March 16, 2018: University of Maryland, Baltimore County (@UMBCAthletics) becomes the first 16-seed to knock off a 1-seed in the NCAA Tournament, beating Virginia 74-54 in the first round. pic.twitter.com/JIDG000uGN
— This Day In Sports Clips (@TDISportsClips) March 16, 2021
—Brian VanGorder is now the defensive coordinator at Gulf Shores High School. If I’m Doss, I’m getting Gulf Shores on the schedule immediately.
— Former quarterback Shai Werts — who left Georgia Southern as the Sun Belt Conference’s career leader in quarterback rushing yards — is making a smooth transition to wide receiver at Louisville.
—Pervis Ellison (No. 55) makes this list of the best NCAA tournament players of the expanded bracket era.

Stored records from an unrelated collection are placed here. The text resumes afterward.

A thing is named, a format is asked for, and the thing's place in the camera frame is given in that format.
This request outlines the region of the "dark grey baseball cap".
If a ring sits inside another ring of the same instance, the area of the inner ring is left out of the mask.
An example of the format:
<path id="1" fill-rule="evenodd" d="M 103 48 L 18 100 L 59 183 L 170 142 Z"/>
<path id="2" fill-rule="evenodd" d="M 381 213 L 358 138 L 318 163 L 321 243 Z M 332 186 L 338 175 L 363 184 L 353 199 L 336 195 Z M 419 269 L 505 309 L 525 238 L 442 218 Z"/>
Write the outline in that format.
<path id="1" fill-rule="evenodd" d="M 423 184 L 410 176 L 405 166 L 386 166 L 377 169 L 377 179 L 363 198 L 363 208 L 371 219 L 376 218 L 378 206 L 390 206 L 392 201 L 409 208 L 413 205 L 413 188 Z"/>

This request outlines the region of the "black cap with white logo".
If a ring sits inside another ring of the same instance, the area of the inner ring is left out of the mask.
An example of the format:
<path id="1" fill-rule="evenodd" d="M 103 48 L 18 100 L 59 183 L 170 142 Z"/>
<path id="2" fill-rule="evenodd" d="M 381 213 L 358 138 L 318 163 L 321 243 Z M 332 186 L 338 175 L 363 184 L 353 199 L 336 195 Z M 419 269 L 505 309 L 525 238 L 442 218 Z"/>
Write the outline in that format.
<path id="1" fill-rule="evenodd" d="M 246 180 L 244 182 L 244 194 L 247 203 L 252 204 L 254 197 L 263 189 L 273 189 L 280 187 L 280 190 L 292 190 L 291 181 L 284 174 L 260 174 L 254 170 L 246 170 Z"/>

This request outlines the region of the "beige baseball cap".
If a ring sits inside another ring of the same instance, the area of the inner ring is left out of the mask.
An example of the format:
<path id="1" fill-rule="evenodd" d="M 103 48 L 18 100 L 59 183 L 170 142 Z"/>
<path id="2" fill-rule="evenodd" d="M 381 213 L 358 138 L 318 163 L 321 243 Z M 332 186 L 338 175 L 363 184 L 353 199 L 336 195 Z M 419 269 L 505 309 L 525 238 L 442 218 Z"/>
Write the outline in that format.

—Jeff Greer reacts to Louisville being left out of the field of 68 in his latest newsletter.
I tweeted this last night, and it holds this morning: A bubble team not making the NCAA Tournament should never surprise us. A team on the bubble left doubt in the minds of Selection Committee members. That is a problem in Louisville, where the minimum expectation is reaching the NCAA Tournament.
So, herein lies the challenge ahead for Chris Mack’s Louisville program, as mentioned in last week’s newsletter. The circumstances this season — multiple COVID-19 pauses plus key injuries — certainly allow for some slack in not reaching the Tournament. Still, the energy and enthusiasm struggles stuck out as fixable issues, and the lack of effort in key moments was both befuddling and concerning, even with a roster as inexperienced as Louisville’s. Beyond that, the lack of depth in some areas suggests roster-building and recruiting evaluation lapses, too.

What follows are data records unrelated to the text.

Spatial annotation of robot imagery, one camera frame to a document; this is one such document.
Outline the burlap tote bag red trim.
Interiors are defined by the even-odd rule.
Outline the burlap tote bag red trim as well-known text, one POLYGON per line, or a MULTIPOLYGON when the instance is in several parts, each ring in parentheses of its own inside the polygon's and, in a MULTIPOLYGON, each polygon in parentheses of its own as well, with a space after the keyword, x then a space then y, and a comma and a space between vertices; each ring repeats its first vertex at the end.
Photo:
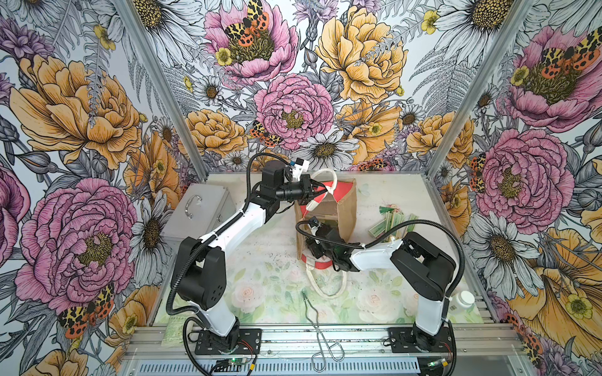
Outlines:
POLYGON ((310 174, 316 180, 321 175, 330 178, 321 183, 318 196, 306 204, 296 204, 296 219, 307 221, 302 230, 313 237, 302 234, 296 236, 297 255, 305 265, 307 278, 312 289, 323 299, 337 299, 346 290, 347 273, 351 264, 343 258, 343 244, 351 239, 357 221, 357 184, 356 180, 341 180, 332 169, 319 169, 310 174), (329 294, 316 282, 314 273, 333 268, 342 273, 338 291, 329 294))

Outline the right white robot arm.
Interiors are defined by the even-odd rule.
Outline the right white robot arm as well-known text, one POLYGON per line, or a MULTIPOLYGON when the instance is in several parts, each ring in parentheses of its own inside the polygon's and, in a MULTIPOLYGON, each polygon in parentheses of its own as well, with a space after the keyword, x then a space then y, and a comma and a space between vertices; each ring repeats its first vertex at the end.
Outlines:
POLYGON ((313 256, 330 259, 337 271, 398 271, 418 294, 417 315, 407 341, 422 352, 433 349, 447 317, 448 293, 456 285, 458 266, 453 257, 415 231, 368 246, 347 243, 337 228, 316 219, 299 222, 296 230, 306 238, 313 256))

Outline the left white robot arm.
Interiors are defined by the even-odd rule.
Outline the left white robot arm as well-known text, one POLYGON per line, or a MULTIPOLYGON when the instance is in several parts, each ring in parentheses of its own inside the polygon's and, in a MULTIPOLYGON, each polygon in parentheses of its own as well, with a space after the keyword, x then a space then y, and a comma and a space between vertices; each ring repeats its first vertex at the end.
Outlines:
POLYGON ((283 201, 308 202, 314 198, 309 165, 302 158, 285 161, 275 156, 265 164, 257 186, 251 184, 249 165, 243 206, 215 230, 199 239, 185 238, 180 243, 166 313, 169 316, 191 313, 194 322, 205 326, 209 346, 221 353, 234 351, 240 341, 240 321, 223 299, 227 254, 265 225, 283 201))

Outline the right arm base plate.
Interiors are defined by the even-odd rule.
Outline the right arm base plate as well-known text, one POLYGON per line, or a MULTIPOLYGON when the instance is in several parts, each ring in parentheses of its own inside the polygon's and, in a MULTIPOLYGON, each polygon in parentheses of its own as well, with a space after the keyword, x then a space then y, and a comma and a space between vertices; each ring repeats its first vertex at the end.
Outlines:
POLYGON ((434 336, 414 327, 389 327, 387 334, 392 353, 451 353, 456 347, 447 327, 434 336))

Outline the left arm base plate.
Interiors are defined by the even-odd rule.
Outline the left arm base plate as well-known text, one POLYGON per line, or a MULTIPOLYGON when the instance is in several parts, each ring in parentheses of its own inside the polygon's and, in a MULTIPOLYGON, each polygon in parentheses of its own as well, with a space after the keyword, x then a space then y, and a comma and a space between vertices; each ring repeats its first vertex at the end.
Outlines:
POLYGON ((197 356, 222 355, 258 355, 260 353, 263 331, 261 329, 242 328, 234 330, 227 337, 220 337, 213 332, 196 331, 197 338, 188 338, 194 343, 194 354, 197 356))

More than anything else, this situation amplifies my point from last week: Year No. 4 is now awfully important to Mack and company.
We don’t know yet if Louisville will sneak into the 68-team field by Tuesday night as a replacement team, but it’s not good one of the Cards’ biggest boosters tweeted that missing the Tournament was “horrific” while going after the former chair of the school’s board of trustees for setting Louisville basketball “back decades” for clearing house after the FBI scandal. (Rick Pitino’s Iona winning its conference tournament added a particularly potent ingredient to this weekend’s cocktail of frustrations.) The NCAA hammer will come down on Louisville at some point, and, as Pat Forde wrote last night, this was the perfect window to get into the field and maybe do some damage before a potential lockdown mode the next couple years, especially after last year’s Tournament was canceled.
You’re always glad you cleared the gutters before a monster rainstorm.
—Sam Vecenie’s latest NBA mock draft for The Athletic has David Johnson slipping all the way down to the second round.
—Cardinal Authority’s weekly Louisville baseball notebook is out.
—And finally, Jeff Walz is seeing signs that his team is ready to take things up a notch on the sport’s biggest stage.